TrinityInfinity has asked for the wisdom of the Perl Monks concerning the following question:

Hi Monks - I have a puzzle. I have several scripts in my collection, the main one is of course, main.cgi and it calls other scripts as needed using this format:
@execute = ("gettersubscript.cgi", "$var1", "$var2"); system(@execute) == 0 or die "system @execute failed: $?";
In my subscript, I have a very standard open the file, print a line to it, close it set of statements - but it will not work for the life of me! Here it is, plain vanilla:
#!/usr/bin/perl $file = "current.txt"; print "file to open is $file \n"; open (FILE, ">>$current") or die "Unable to access $file:$!\n"; print FILE "testline \n"; close FILE;
I have copied and pasted this exact code from the subscript into it's own file, which ran perfectly. And I've 777'd the text file a million times, as well as the directory it's in to make sure there are no write problems. Has anyone encountered anything similar? The only thing I'm doing differently from usual is calling a subscript with the system command - should I use something else instead? Backticks?

Replies are listed 'Best First'.
Re: File protection in a called script
by particle (Vicar) on Nov 15, 2002 at 16:01 UTC

    try use CGI::Carp qw/fatalsToBrowser/; in your scripts. this will spit errors out to the browser. of course, you should use CGI::Carp in development only. you probably don't want potential black hats to have access to your error reports.

    as a side note, you shouldn't quote variables unnecessarially, as in

    ## DON'T! @execute = ("gettersubscript.cgi", "$var1", "$var2"); ## INSTEAD, DO @execute = ("gettersubscript.cgi", $var1, $var2);

    you may accidentally stringify a variable that shouldn't be stringified, leading to subtle bugs (though probably not your current problem.)

    ~Particle *accelerates*

Re: File protection in a called script
by VSarkiss (Monsignor) on Nov 15, 2002 at 16:25 UTC

    "will not work" is not very specific. Is the file being created but is empty? Is it not getting created at all? What error messages are you getting? (If none, you should add some diagnostic messages.)

    However, I'm going to guess that you're trying to write into the directory where the CGI is executing, and you don't have permission to do that.
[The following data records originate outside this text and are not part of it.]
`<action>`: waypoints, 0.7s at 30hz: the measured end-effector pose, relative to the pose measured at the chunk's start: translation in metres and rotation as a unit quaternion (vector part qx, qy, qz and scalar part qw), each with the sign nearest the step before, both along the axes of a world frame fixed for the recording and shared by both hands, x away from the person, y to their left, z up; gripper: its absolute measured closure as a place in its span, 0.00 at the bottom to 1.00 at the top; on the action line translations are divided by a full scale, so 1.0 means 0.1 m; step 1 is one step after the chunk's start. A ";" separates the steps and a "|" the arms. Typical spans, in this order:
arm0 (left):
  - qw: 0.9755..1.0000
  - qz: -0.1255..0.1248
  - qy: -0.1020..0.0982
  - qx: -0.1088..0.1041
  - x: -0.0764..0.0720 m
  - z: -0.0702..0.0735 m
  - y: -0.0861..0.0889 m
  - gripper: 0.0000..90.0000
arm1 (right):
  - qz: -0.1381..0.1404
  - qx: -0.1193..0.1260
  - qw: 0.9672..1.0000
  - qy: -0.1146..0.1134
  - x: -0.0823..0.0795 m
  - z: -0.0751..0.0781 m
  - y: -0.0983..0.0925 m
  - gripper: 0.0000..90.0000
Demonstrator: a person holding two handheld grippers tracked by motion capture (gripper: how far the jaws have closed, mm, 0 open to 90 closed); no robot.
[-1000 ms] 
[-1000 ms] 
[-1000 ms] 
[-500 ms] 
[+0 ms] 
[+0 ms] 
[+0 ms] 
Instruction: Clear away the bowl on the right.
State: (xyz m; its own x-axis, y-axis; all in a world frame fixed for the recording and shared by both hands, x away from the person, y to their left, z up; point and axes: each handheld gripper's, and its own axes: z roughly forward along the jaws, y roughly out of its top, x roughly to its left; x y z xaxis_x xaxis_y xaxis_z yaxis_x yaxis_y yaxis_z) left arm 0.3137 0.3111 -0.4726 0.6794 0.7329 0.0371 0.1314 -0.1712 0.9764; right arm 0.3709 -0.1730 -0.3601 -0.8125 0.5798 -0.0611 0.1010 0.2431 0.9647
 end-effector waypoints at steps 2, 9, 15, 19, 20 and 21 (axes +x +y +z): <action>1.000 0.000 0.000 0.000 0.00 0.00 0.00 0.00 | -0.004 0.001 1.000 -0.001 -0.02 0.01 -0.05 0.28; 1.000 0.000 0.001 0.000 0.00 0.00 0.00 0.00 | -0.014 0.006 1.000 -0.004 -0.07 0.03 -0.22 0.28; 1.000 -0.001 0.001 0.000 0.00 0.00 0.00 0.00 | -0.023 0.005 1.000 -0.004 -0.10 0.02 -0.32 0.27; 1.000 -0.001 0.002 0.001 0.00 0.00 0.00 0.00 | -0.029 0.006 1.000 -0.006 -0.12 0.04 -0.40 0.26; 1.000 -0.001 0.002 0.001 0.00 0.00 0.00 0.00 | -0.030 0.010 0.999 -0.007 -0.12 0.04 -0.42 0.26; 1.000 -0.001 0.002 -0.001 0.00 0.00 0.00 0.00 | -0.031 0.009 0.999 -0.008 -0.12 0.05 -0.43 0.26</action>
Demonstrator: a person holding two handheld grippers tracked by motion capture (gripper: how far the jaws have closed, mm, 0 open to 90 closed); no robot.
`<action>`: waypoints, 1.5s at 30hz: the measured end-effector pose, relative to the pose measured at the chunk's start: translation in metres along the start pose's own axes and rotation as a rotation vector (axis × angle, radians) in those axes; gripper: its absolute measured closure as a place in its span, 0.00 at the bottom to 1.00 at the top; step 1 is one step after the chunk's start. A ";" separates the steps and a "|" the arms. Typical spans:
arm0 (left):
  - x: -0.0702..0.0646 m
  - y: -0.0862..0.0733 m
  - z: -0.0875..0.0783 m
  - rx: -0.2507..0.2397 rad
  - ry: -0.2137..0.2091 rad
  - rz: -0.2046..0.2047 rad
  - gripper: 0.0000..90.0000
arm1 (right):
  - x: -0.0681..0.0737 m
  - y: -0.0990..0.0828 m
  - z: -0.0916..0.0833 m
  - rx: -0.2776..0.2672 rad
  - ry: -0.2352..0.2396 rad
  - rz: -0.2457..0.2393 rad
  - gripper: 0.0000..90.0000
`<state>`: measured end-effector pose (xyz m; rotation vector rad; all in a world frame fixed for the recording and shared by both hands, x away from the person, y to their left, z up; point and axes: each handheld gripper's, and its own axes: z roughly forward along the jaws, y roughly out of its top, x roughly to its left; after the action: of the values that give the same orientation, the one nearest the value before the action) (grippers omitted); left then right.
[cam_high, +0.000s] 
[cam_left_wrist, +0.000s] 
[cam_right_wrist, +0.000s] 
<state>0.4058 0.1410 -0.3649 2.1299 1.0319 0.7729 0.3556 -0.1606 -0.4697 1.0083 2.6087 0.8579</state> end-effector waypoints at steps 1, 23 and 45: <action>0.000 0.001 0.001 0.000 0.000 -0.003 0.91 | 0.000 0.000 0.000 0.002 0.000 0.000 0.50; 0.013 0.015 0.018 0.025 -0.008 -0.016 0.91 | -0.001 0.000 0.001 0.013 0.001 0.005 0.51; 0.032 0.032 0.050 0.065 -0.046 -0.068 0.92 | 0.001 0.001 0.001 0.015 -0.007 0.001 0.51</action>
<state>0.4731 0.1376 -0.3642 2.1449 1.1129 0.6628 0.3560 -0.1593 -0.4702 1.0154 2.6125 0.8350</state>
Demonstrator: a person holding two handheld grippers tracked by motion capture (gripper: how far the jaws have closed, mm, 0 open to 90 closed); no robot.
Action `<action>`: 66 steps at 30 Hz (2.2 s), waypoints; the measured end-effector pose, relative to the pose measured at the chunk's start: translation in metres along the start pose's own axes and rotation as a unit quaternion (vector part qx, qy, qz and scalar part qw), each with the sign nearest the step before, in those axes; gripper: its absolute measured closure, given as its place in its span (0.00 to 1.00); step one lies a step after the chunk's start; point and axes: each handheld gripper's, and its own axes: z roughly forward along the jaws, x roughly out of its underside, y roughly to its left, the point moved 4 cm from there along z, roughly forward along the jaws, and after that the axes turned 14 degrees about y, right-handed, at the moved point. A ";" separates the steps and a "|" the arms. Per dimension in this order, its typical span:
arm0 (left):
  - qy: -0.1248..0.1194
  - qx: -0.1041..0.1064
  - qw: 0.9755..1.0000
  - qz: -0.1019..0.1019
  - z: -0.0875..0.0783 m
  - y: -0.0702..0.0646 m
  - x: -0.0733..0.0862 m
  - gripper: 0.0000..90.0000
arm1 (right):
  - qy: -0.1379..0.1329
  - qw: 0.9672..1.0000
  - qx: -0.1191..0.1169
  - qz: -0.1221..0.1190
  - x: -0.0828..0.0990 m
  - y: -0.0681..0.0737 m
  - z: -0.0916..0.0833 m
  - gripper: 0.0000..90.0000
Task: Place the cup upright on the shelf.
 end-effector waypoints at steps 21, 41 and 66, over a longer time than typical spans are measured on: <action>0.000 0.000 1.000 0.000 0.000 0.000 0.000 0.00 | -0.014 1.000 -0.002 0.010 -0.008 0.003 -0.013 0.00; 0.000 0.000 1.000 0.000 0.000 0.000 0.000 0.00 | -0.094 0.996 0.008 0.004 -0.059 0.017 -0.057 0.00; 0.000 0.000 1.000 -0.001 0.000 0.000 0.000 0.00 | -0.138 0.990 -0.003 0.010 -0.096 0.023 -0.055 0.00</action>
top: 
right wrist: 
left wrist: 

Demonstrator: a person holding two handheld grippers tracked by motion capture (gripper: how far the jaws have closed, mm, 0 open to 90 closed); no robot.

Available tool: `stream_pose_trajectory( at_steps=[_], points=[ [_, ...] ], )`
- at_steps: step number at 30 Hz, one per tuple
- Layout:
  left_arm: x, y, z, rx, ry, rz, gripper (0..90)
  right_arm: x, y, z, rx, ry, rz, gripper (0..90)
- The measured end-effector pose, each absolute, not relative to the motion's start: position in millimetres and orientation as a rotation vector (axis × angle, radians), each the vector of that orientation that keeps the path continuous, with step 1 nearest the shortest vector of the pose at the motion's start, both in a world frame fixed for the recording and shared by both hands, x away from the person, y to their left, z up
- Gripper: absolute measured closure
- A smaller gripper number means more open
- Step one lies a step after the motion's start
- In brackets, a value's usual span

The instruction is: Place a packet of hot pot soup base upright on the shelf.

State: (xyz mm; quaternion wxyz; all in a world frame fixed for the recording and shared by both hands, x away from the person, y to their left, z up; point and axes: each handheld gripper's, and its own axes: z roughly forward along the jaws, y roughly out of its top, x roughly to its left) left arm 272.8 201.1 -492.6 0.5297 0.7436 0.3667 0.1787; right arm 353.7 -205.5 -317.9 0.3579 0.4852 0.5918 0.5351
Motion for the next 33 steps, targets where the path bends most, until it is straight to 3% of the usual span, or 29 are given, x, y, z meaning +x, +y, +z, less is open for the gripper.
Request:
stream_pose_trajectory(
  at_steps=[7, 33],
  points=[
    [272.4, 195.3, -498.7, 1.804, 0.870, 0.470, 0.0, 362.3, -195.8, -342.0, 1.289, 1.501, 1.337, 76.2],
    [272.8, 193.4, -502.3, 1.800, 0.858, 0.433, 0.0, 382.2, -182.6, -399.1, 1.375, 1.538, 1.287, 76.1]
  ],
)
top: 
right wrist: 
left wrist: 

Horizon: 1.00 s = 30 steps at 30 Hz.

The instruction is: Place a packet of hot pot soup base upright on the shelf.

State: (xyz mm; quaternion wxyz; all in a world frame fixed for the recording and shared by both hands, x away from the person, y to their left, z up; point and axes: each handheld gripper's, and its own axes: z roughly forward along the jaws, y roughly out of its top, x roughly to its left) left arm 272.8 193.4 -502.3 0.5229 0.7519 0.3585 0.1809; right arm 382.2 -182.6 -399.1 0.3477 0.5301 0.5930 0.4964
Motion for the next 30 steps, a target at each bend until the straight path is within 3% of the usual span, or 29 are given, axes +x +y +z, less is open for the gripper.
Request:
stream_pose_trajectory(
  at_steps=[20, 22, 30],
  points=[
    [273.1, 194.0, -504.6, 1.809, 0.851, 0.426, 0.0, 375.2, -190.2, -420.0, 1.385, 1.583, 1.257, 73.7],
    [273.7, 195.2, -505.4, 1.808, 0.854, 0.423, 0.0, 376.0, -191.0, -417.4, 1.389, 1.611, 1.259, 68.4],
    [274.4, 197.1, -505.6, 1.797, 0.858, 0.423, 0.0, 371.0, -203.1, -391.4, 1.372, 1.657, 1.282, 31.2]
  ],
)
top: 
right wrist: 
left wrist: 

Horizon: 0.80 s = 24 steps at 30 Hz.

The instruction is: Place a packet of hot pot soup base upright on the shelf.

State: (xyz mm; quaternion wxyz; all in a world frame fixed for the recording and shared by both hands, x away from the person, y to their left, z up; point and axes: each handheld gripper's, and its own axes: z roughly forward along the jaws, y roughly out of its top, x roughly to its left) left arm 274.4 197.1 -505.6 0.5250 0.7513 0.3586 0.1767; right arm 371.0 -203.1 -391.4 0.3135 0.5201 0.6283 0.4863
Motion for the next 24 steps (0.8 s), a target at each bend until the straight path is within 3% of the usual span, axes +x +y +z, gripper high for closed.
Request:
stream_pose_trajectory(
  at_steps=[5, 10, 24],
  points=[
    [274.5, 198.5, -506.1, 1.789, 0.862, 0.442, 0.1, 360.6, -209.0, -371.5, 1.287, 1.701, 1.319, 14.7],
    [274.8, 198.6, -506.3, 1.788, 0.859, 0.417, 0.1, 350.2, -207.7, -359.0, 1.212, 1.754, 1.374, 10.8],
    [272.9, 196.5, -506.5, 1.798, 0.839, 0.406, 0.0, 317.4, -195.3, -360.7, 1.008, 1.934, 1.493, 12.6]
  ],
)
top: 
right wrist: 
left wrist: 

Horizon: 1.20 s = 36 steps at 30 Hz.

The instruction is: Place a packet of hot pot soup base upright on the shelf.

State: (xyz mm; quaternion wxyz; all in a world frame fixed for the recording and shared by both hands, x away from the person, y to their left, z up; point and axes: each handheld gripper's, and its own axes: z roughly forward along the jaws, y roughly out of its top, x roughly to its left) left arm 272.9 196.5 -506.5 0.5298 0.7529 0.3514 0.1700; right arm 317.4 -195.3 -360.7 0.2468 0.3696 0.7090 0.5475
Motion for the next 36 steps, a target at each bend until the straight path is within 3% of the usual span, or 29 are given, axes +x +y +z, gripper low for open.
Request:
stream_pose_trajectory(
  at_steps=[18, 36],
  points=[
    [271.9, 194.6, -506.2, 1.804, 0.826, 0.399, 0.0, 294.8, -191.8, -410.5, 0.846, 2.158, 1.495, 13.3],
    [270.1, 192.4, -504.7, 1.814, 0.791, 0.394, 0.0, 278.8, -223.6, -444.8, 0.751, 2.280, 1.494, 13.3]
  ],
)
Try putting in an absolute path for the file name: $file = '/tmp/current.txt'; #or some suchRemember, the directory that the file is in is not necessarily the current directory when it executes.

    HTH

      "My bad" sums it up nicely, I didn't write specifically what was going wrong.

      In the subscript - it doesn't appear to write to the file. I've set a variable to trap the returned value of the Open statement, and it opens the file allright! But when I've tried to read lines out of that file (@lines = <FILE>, or while <FILE> print $_), nothing prints. Nothing is written. It's a mystery to me.

      I also tried at this same point in the script to simply copy the file to another, using system(`cp file1 file2`) as well as regular backticks. In both cases, the created file is size 0! But as I said above, all these tricks I've tried in a standalone script, which runs fine. Bizarre!
        What does the file contain after the script is finished running? What happens when you run the script from the command-line passing the same arguments? Also, you might want to check the return values of the print and close calls. Those can sometimes fail (although usually not for files) especially if the disk is full.
Re: File protection in a called script
by Thelonius (Priest) on Nov 15, 2002 at 17:38 UTC
    If that is your code exactly, no wonder there's a problem. Of course if you use strict; and perl -w, you'll probably find what's wrong.
      I do use strict and -w, it produces no warnings regarding the file opening/writing.
        Then you should copy and paste your actual code instead of the above, which has an obvious bug: you are opening $current instead of $file.